The Poitevin horse resides in the Poitou area of Western France. The crossing of numerous breeds brought to the region between the 15th and 17th centuries resulted in the birth of the Poitevin horse. Just 300 breeding horses were remaining ten years ago. They stand 15.5 to 16.2 hands tall.

7. Breton Horse

Another draft horse, the Breton, is a robust and elegant French horse breed from the Brittany region of France.

Depending on the type of Breton, the breed is helpful for various tasks. Corlay Breton, the smallest, has proven to be useful for simple jobs. In conclusion, The Postier is a medium-sized Breton that comes in handy for agriculture work. It will stand between 15 and 16 feet tall.

8. Northern Trait

This breed originated from Northern France and Western Belgium, also known as the Ardennais de type Nord. 

The robust breed comes in roan or chestnut colors and is utilized in agricultural and meat production and lifting weights as logging horses. The breeds can reach a height of 16.5 hands.

9. Auxois

The Auxois is a giant french horse breed that originated in the Eastern areas of France and derived from the now-extinct Bourguignon horse.

It is most frequent in the bay, roan, and chestnut. The Auxois, used for agriculture, meat, and recreation, can reach a height of 15.5 to 16.5 hands.

10. Camargue Horse

The Camargue horse is one of the world’s oldest French horse breeds, descended from the now-extinct Solutre horse.

 The breed is gray with black skin and is 13 to 14 hands tall, which places it in the pony group. This breed thrives in the wild and does quite well for agriculture, farming, and lengthy riding.

11. Percheron

The Percheron is a black or gray breed that originated in the Huisne River basin of France. It is a clever and calm horse used in competitive events and for range work. It also acts as a food source for humans.

12. Boulonnais horses

The Boulonnais horse is a modest-sized french horse breed with an average height ranging from 15.1 to 16.3 hands.

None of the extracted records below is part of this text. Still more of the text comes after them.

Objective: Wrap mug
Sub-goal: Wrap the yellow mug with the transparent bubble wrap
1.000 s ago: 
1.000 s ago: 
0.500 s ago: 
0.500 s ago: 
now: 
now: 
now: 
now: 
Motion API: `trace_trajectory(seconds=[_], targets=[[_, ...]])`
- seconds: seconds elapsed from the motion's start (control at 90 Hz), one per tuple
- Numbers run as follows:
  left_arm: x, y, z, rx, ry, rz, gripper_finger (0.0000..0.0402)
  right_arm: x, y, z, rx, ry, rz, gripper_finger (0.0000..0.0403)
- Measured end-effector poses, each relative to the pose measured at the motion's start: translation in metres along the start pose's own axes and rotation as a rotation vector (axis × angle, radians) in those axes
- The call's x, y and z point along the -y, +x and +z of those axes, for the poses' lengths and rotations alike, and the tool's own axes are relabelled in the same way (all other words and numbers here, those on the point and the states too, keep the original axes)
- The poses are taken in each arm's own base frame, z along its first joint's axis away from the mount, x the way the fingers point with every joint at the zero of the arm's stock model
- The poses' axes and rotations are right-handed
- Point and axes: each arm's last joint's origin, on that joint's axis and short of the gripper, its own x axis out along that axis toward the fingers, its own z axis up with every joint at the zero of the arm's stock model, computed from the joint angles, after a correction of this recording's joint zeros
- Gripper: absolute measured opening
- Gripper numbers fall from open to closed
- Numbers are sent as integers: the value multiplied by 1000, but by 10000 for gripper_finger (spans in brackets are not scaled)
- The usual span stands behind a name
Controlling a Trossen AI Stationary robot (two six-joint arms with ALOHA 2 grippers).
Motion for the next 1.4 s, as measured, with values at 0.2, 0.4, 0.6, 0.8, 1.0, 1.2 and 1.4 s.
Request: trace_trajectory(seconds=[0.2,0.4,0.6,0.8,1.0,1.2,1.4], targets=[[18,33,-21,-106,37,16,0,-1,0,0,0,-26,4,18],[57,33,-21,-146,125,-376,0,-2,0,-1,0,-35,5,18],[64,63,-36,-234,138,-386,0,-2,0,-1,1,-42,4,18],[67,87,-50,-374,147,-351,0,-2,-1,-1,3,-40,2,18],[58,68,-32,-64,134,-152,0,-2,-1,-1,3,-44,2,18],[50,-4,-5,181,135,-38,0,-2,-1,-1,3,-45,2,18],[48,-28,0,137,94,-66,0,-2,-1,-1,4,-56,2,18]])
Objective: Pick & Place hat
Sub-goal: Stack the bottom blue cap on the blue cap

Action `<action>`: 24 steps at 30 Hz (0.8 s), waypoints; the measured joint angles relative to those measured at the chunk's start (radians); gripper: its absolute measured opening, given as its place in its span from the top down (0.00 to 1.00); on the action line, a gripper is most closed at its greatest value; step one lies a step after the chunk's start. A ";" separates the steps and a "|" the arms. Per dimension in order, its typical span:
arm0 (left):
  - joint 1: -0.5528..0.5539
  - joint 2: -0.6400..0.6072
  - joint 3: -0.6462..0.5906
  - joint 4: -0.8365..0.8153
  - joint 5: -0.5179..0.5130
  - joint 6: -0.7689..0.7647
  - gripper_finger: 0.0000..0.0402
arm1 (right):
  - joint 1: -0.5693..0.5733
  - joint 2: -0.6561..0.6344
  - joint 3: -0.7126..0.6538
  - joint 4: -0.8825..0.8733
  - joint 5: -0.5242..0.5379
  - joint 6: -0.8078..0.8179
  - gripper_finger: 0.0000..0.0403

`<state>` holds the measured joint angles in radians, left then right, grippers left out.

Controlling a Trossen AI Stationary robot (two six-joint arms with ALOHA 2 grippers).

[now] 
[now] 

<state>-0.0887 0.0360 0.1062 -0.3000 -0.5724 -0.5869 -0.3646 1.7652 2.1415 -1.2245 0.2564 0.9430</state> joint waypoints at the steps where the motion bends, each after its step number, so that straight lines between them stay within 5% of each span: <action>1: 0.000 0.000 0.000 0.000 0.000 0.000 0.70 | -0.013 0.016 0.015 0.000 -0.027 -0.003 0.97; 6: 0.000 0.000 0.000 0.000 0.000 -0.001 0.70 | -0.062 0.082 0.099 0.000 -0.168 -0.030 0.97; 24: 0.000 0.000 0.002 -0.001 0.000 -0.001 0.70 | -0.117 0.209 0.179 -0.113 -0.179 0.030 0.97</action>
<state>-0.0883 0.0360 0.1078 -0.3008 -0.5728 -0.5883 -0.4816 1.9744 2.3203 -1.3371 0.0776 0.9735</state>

 It is usually gray but can also be black or chestnut, used in show jumping, dressage, eventing, and meat production.

13. Selle Francais

 The Selle Francais is a sportive horse bred from the Norfolk Trotter and one of the native French horse breeds found worldwide.

 It is usually bay or chestnut in color, though some gray varieties may exist. The breed does exceptionally well in horse racing, showjumping, and other sports. This breed stands between 16 and 17.3 hands tall on average.

14. Ardennais

The Ardennais horse is another french horse breed descendent of the Solutre horse. It stands about 16 hands tall, mainly utilized for meat production. However, They are easy to feed, which makes them easier to breed, and farmers see them as a great breed. They are available in gray, chestnut, and roan.

15. Norman Cob

Lastly on the list is the Norman Cob, a mid-sized light drafting horse from Normandy. Initially famous for their commitment to work, these french horse breeds do well for recreational and leisure purposes and meat production. It is 15 to 16.3 hands tall.